#### [DATA BELOW]
____

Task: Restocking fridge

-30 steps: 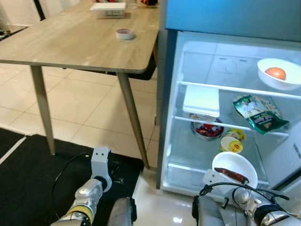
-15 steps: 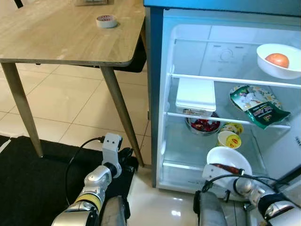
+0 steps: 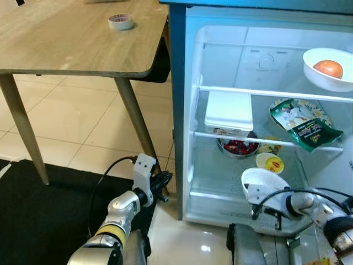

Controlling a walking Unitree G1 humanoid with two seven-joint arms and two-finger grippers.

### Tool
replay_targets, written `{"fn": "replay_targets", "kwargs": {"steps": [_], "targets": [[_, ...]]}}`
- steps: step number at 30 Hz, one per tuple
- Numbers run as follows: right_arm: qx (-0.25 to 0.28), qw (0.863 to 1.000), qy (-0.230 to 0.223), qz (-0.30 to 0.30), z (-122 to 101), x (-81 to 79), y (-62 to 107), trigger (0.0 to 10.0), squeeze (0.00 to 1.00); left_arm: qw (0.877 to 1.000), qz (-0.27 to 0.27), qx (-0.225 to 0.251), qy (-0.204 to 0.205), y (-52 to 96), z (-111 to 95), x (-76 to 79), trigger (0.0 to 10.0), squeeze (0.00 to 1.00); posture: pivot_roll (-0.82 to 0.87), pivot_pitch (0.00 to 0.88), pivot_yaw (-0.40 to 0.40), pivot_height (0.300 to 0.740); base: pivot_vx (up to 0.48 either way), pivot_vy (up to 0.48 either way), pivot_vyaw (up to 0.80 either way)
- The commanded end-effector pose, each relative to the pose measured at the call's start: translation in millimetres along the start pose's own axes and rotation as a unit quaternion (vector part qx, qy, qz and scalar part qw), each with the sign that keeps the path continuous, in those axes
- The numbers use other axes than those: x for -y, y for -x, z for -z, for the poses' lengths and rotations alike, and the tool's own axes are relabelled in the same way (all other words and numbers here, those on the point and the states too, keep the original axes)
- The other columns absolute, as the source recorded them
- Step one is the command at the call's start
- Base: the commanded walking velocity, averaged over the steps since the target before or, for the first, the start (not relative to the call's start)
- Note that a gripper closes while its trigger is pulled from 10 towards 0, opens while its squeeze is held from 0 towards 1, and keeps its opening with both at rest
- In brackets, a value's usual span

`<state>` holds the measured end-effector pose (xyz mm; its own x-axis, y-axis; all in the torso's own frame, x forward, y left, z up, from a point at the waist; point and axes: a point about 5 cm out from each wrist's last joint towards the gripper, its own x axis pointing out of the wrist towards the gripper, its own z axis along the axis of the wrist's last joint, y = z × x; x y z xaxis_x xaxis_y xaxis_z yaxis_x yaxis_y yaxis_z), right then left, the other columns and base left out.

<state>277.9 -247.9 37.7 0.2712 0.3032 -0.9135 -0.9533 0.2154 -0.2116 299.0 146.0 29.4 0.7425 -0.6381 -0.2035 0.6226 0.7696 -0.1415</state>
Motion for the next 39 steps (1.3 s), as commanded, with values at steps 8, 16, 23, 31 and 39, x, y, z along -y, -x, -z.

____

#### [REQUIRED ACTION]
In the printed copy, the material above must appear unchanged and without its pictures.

#### [ANSWER AREA]
Task: Restocking fridge

-30 steps: 
-15 steps: 
+0 steps: 

Controlling a walking Unitree G1 humanoid with two seven-joint arms and two-finger grippers.

### Tool
replay_targets, written `{"fn": "replay_targets", "kwargs": {"steps": [_], "targets": [[_, ...]]}}`
- steps: step number at 30 Hz, one per tuple
- Numbers run as follows: right_arm: qx (-0.25 to 0.28), qw (0.863 to 1.000), qy (-0.230 to 0.223), qz (-0.30 to 0.30), z (-122 to 101), x (-81 to 79), y (-62 to 107), trigger (0.0 to 10.0), squeeze (0.00 to 1.00); left_arm: qw (0.877 to 1.000), qz (-0.27 to 0.27), qx (-0.225 to 0.251), qy (-0.204 to 0.205), y (-52 to 96), z (-111 to 95), x (-76 to 79), trigger (0.0 to 10.0), squeeze (0.00 to 1.00); posture: pivot_roll (-0.82 to 0.87), pivot_pitch (0.00 to 0.88), pivot_yaw (-0.40 to 0.40), pivot_height (0.300 to 0.740); base: pivot_vx (up to 0.48 either way), pivot_vy (up to 0.48 either way), pivot_vyaw (up to 0.80 either way)
- The commanded end-effector pose, each relative to the pose measured at the call's start: translation in millimetres along the start pose's own axes and rotation as a unit quaternion (vector part qx, qy, qz and scalar part qw), each with the sign that keeps the path continuous, in those axes
- The numbers use other axes than those: x for -y, y for -x, z for -z, for the poses' lengths and rotations alike, and the tool's own axes are relabelled in the same way (all other words and numbers here, those on the point and the states too, keep the original axes)
- The other columns absolute, as the source recorded them
- Step one is the command at the call's start
- Base: the commanded walking velocity, averaged over the steps since the target before or, for the first, the start (not relative to the call's start)
- Note that a gripper closes while its trigger is pulled from 10 towards 0, opens while its squeeze is held from 0 towards 1, and keeps its opening with both at rest
- In brackets, a value's usual span

`<state>` holds the measured end-effector pose (xyz mm; its own x-axis, y-axis; all in the torso's own frame, x forward, y left, z up, from a point at the waist; point and axes: a point about 5 cm out from each wrist's last joint towards the gripper, its own x axis pointing out of the wrist towards the gripper, its own z axis along the axis of the wrist's last joint, y = z × x; x y z xaxis_x xaxis_y xaxis_z yaxis_x yaxis_y yaxis_z), right then left, the other columns and base left out.

<state>277.9 -247.9 37.7 0.2712 0.3032 -0.9135 -0.9533 0.2154 -0.2116 299.0 146.0 29.4 0.7425 -0.6381 -0.2035 0.6226 0.7696 -0.1415</state>
Motion for the next 39 steps (1.3 s), as commanded, with values at steps 8, 16, 23, 31 and 39, x, y, z along -y, -x, -z.

No further output remains.